→ **What you have to do**:
Across the data below, how many lines hold "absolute"? Answer with that number and nothing else.

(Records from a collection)
⁂
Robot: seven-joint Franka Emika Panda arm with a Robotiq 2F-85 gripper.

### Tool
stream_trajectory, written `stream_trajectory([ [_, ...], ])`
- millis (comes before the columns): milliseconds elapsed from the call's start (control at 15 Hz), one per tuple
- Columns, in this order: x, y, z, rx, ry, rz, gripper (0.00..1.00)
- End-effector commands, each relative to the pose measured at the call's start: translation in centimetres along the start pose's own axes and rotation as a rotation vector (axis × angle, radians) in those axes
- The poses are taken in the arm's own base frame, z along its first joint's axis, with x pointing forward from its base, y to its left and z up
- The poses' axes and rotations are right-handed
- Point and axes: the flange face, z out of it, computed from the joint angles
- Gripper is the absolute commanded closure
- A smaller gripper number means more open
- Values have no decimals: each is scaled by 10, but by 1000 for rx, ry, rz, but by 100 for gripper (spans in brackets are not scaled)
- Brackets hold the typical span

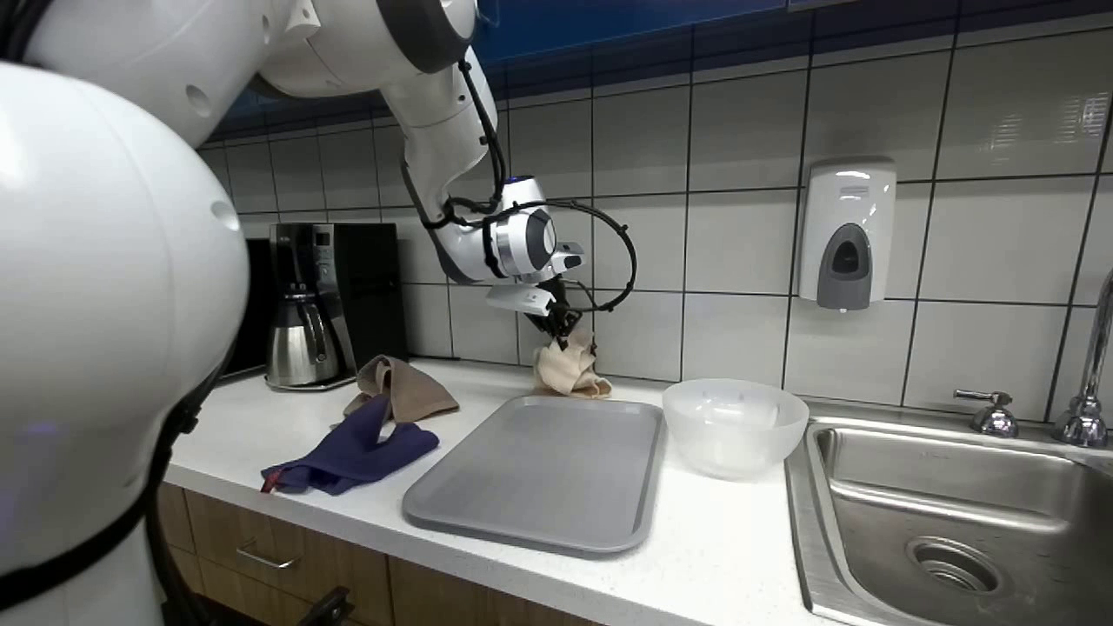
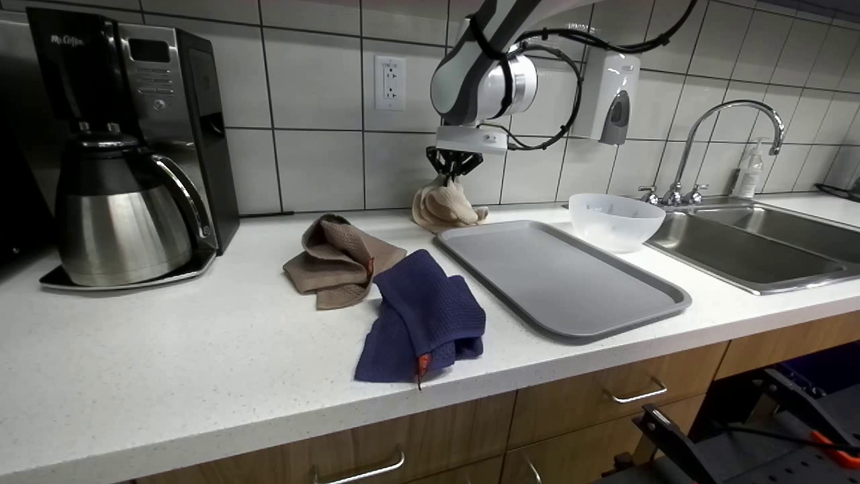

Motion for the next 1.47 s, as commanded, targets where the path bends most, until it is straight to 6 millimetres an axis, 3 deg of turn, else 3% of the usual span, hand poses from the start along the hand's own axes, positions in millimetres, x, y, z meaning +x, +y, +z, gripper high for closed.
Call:
stream_trajectory([
  [0, 4, -1, 6, -4, -9, 27, 98],
  [533, 4, -3, 19, -6, -20, 40, 98],
  [600, 4, -3, 20, -6, -20, 41, 68],
  [667, 4, -3, 21, -7, -19, 42, 67],
  [1267, 2, -1, 12, -3, -15, 41, 1],
  [1400, 0, -1, 11, -2, -15, 39, 0],
])
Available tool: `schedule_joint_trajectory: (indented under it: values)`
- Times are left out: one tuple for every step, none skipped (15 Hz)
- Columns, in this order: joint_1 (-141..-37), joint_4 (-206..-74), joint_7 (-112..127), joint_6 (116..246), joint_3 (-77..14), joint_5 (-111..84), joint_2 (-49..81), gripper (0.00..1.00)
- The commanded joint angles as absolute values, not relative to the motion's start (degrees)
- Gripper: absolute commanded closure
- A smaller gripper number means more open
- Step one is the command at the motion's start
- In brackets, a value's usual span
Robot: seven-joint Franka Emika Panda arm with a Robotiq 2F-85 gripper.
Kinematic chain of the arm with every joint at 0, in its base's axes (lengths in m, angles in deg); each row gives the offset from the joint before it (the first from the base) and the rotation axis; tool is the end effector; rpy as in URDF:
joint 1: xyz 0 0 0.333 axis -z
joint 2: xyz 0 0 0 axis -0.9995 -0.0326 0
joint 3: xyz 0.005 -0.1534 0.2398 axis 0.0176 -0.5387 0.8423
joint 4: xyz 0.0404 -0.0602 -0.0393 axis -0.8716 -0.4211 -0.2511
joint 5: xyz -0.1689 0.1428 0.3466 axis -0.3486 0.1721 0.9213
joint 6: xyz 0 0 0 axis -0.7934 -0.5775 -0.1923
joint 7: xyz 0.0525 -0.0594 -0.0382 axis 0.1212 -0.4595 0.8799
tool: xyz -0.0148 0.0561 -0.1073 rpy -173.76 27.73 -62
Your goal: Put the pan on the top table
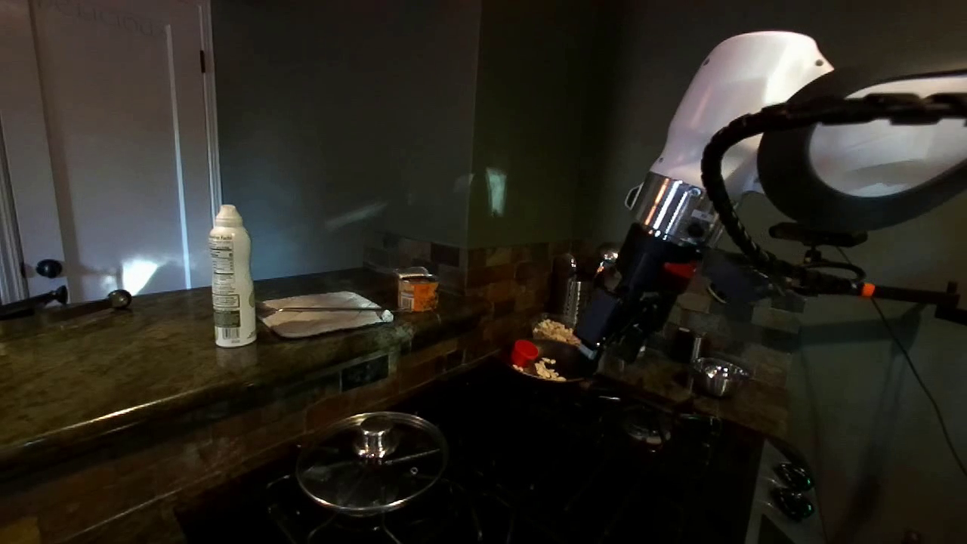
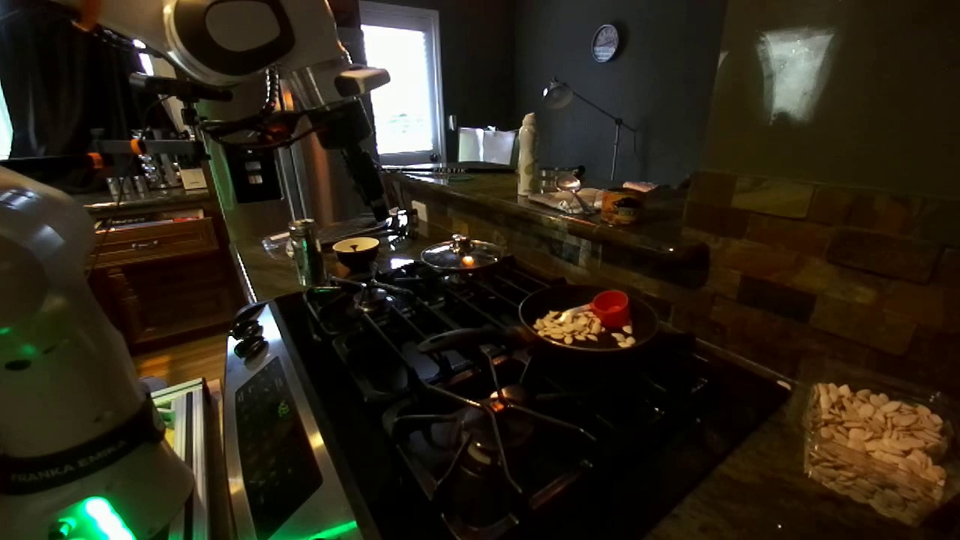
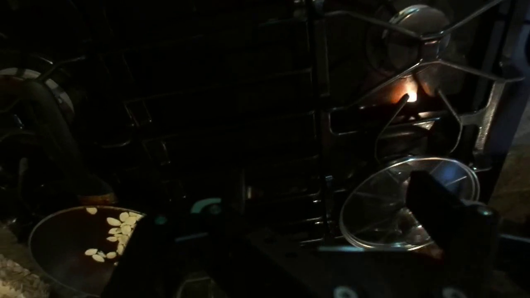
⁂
→ **Expected output**:
3